Department of Human Movement Sciences, Carroll University, Waukesha, WI, 53186, USA.
School of Medical and Health Sciences, Edith Cowan University, Joondalup, Australia.
Sports Med. 2021 Oct;51(10):2051-2066. doi: 10.1007/s40279-021-01488-9. Epub 2021 Jun 8.

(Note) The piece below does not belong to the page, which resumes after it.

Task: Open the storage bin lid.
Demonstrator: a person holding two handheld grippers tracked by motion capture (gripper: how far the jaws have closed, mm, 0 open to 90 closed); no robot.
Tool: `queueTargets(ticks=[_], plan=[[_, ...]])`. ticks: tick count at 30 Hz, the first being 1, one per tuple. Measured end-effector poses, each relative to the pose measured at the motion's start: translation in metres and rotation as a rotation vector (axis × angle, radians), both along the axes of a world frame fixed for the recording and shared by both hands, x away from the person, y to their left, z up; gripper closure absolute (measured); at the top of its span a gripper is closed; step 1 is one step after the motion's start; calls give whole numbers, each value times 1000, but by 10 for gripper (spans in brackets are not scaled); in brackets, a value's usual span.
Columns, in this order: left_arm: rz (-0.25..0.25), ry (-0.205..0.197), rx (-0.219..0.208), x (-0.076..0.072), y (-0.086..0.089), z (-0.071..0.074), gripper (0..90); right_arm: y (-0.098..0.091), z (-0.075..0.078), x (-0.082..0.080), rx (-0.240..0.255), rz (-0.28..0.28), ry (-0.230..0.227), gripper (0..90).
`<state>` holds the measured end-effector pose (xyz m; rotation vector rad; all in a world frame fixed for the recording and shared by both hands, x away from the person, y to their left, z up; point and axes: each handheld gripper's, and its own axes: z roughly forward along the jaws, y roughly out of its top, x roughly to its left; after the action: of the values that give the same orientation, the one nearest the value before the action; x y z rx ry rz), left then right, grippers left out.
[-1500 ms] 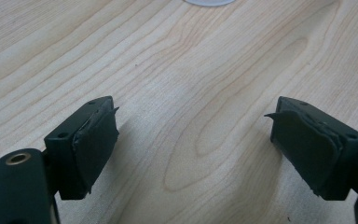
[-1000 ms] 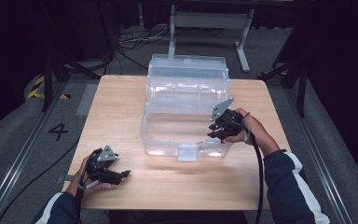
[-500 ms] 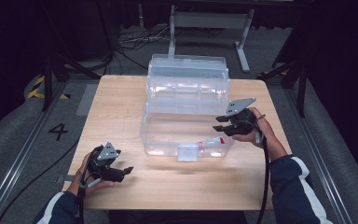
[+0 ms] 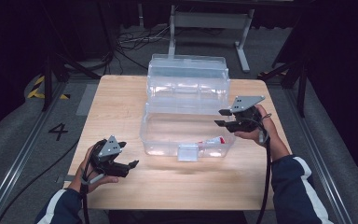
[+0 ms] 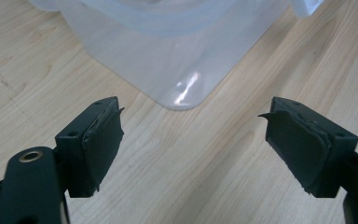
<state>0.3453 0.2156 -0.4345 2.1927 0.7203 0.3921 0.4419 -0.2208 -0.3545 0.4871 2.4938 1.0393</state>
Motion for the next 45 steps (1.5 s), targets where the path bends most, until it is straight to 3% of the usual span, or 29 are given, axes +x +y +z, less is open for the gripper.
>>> queueTargets(ticks=[15,21,27,37,45], plan=[[-75,-70,-35,10,-25,29,175,-10,17,13,88,-87,-58,458],[-102,-87,-16,17,-38,34,170,-10,25,22,117,-108,-82,448],[-125,-90,-11,26,-48,37,175,-6,34,31,125,-110,-101,443],[-160,-55,22,40,-64,31,191,11,39,53,66,-127,-119,434],[-183,-30,47,46,-72,26,295,19,36,69,61,-133,-100,434]])
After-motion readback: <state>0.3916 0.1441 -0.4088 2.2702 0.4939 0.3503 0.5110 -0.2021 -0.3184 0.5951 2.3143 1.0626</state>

Linear loading, the two-for-two rule, percent of one repetition maximum (1RM), RM zones, rate of perceived exertion (RPE), repetitions in reserve, set-repetition best, autoregulatory progressive resistance exercise (APRE), and velocity-based training (VBT) are all methods of adjusting resistance training intensity. Each method has advantages and disadvantages that strength and conditioning practitioners should be aware of when measuring and monitoring strength characteristics. The linear loading and 2-for-2 methods may be beneficial for novice athletes; however, they may be limited in their capacity to provide athletes with variation and detrimental if used exclusively for long periods of time. The percent of 1RM and RM zone methods may provide athletes with more variation and greater potential for strength-power adaptations; however, they fail to account for daily changes in athlete's performance capabilities. An athlete's daily readiness can be addressed to various extents by both subjective (e.g., RPE, repetitions in reserve, set-repetition best, and APRE) and objective (e.g., VBT) load adjustment methods. Future resistance training monitoring may aim to include a combination of measures that quantify outcome (e.g., velocity, load, time, etc.) with process (e.g., variability, coordination, efficiency, etc.) relevant to the stage of learning or the task being performed. Load adjustment and monitoring methods should be used to supplement and guide the practitioner, quantify what the practitioner 'sees', and provide longitudinal data to assist in reviewing athlete development and providing baselines for the rate of expected development in resistance training when an athlete returns to sport from injury or large training load reductions.
线性负荷、二对二法则、1 次重复最大重量百分比(1RM)、RM 区、主观疲劳感知评估(RPE)、剩余重复次数、最佳设定重复次数、自我调节递增阻力训练(APRE)和速度训练(VBT)都是调整抗阻训练强度的方法。每种方法都有其优点和缺点,力量和体能教练在测量和监测力量特征时应该了解这些方法。线性负荷和二对二法则可能对新手运动员有益,但它们可能限制运动员的变化能力,如果长期使用,可能会对运动员造成伤害。1RM 百分比和 RM 区方法可能为运动员提供更多的变化和更强的力量-功率适应潜力;然而,它们没有考虑到运动员日常表现能力的变化。运动员的日常准备情况可以通过主观(例如 RPE、剩余重复次数、最佳设定重复次数和 APRE)和客观(例如 VBT)负荷调整方法在不同程度上得到解决。未来的抗阻训练监测可能旨在包括结合使用量化结果(例如速度、负荷、时间等)和过程(例如变异性、协调性、效率等)的测量方法,这些方法与学习阶段或执行的任务相关。负荷调整和监测方法应作为补充和指导教练的工具,量化教练的“所见”,并提供纵向数据,以帮助审查运动员的发展,并为运动员在受伤或大负荷减少后返回运动时的抗阻训练预期发展速度提供基准。